Erstmalig 1921 hatte die frauenliebende Berliner Bildhauerin und Grafikerin Renée Sintenis eine griechische Sappho-Ausgabe illustriert. Ihr Lehrer (und damaliger Ehe-mann) Emil Rudolf Weiß, ein Wegbereiter der modernen Typografie, schuf damals die an alten Minuskelhandschriften angelehnte elegante Schrifttype, die in der späteren, deutschsprachigen und gekürzten Ausgabe durch eine konventionelle Serifenschrift ersetzt wurde. Sintenis Radierungen wurden in die Ausgabe von 1936 übernommen, »hauchzarte Umrisse ihrer Figurinen, die in ihrer zerbrechlichen Schönheit den Text mit graziöser Anmut begleiten« (Jürgen Eyssen). Bei aller Klassizität und Zurückhal-tung scheint in den umrisshaften und dennoch kraftvollen Strichzeichnungen klar die Schöpferin der bewegten Bronzeplastiken durch.
Zur Person
Renée Sintenis (1888 – 1965 Berlin) wurde in den 1920er Jahren berühmt durch ihre kleinformatigen Tierplastiken. Doch schuf sie auch Porträtköpfe, weibliche Figurinen und illustrierte mehrere Bücher. In der Zwischenkriegszeit verkörperte die 1,79 m große androgyne „Riesin mit Bubikopf“ (S. Kettelhake, Renée Sintenis. Berlin, Bohème und Ringelnatz, Berlin 2010) den Archetypus der selbstbestimmten, modernen ‚Neuen Frau‘. Zwar war sie 1934 auf der Ausstellung Entartete Kunst vertreten und wurden ihre Werke aus öffentlichen Kunstsammlungen entfernt, doch erhielt sie anders als viele Kolleg_innen kein Ausstellungsverbot und konnte unter dem NS-Regime trotz schlechter Auftragslage weiter arbeiten. Nach 1945 lebte Sintenis mit ihrer Lebensgefährtin, der offiziell als „Hausmädchen“ fungierenden Magdalena Goldmann, bis zu ihrem Tod in der Innsbrucker Straße in Schöneberg. 1948 war sie die erste Preisträgerin des Kunstpreises der Stadt Berlin, später wurde sie in die Akademie der Künste berufen, aus der die Nationalsozialisten sie wegen ihrer jüdischen Großmutter ausgeschlossen hatten.

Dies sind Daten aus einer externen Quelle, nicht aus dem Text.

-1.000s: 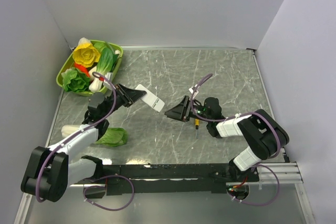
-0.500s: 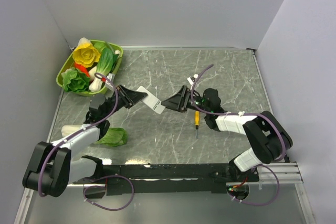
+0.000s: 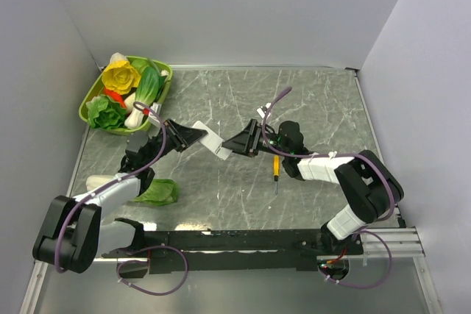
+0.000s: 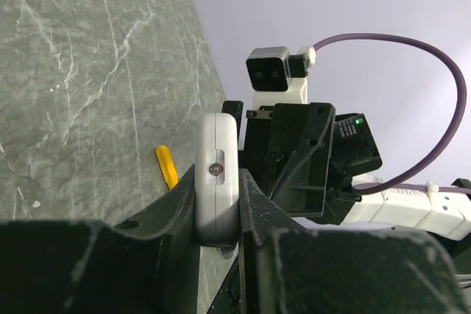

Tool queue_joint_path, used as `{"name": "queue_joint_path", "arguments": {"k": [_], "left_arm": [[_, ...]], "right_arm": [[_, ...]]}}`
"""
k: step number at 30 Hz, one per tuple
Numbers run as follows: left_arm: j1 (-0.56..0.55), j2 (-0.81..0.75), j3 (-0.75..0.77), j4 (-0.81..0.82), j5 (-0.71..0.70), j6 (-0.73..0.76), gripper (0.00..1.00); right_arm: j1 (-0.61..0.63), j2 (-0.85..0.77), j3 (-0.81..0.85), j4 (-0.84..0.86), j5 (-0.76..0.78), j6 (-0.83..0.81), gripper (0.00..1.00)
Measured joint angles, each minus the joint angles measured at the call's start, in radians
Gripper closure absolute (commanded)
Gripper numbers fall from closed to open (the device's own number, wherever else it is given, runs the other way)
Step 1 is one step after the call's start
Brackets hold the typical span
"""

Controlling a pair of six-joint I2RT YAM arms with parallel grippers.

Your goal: Unload the batteries from the remote control

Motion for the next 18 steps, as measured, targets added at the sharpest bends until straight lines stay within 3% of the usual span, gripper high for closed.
{"name": "queue_joint_path", "arguments": {"k": [9, 18], "left_arm": [[0.0, 0.004, 0.0, -0.002, 0.0, 0.0, 0.99], [0.001, 0.004, 0.013, -0.036, -0.001, 0.011, 0.99]], "right_arm": [[0.014, 0.031, 0.004, 0.011, -0.002, 0.01, 0.56], [0.014, 0.055, -0.001, 0.039, -0.003, 0.026, 0.62]]}}
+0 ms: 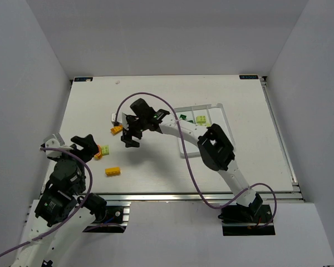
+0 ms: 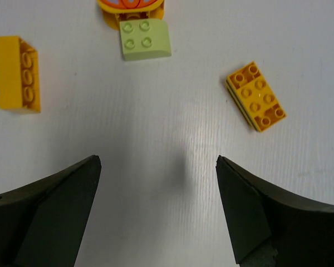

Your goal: Sort the legos into containers by color

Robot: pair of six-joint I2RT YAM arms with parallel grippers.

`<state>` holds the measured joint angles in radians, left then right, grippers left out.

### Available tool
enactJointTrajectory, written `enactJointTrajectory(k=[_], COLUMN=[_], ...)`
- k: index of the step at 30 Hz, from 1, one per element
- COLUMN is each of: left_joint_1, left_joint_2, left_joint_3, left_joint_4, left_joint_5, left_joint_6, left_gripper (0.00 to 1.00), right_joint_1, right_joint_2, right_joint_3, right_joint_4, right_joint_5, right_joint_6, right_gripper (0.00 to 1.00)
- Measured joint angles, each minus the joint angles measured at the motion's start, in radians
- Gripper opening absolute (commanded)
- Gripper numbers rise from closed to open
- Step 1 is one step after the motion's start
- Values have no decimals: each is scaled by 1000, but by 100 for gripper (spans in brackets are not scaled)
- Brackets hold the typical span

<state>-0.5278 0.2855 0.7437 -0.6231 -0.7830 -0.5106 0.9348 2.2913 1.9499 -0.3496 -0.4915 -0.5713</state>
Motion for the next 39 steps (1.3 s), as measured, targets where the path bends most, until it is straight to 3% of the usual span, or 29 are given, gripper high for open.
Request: enactJointTrajectory(k=[9, 19, 31, 35, 39], left_joint_1=[1, 1, 1, 1, 1], left_joint_2=[-98, -100, -121, -122, -126], left_joint_3=[-1, -1, -3, -3, -3], left_joint_4=[-13, -10, 3, 3, 3], left_joint_5=[-63, -43, -27, -23, -22], left_joint_6=[-14, -8, -2, -2, -2], left_gripper=[82, 82, 82, 82, 82], right_joint_1=[73, 136, 143, 143, 143], right_joint_2=[140, 261, 359, 382, 388], right_joint_3=[135, 241, 307, 330, 340], right_joint_4=[39, 133, 224, 251, 253], right_joint_5=[-24, -69, -6, -1, -1], right_joint_6=[-28, -42, -26, -13, -8], right_gripper=[89, 89, 89, 82, 69])
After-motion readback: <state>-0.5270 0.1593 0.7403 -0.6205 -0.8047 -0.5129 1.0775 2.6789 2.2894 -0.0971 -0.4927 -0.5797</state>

Mit ihrer Kunst bewegte sich Sintenis im Rahmen dessen, was Frauen in der als ‚unweiblich‘ geltenden Domäne der Bildhauerei gerade noch zugestanden wurde. Stellvertretend für die damals vorherrschende geschlechtsbasierte Geringschätzung ihres Œuvres ist ein Zitat des mit dem Ehepaar Sintenis/Weiß befreundeten Kunst-historikers Julius Meier-Graefe, der ihre Werke durchaus schätzte: »Diese ist Künstlerin, weil sie weiblich bleibt, also kindhaft.«
(Foto: Renée Sintenis)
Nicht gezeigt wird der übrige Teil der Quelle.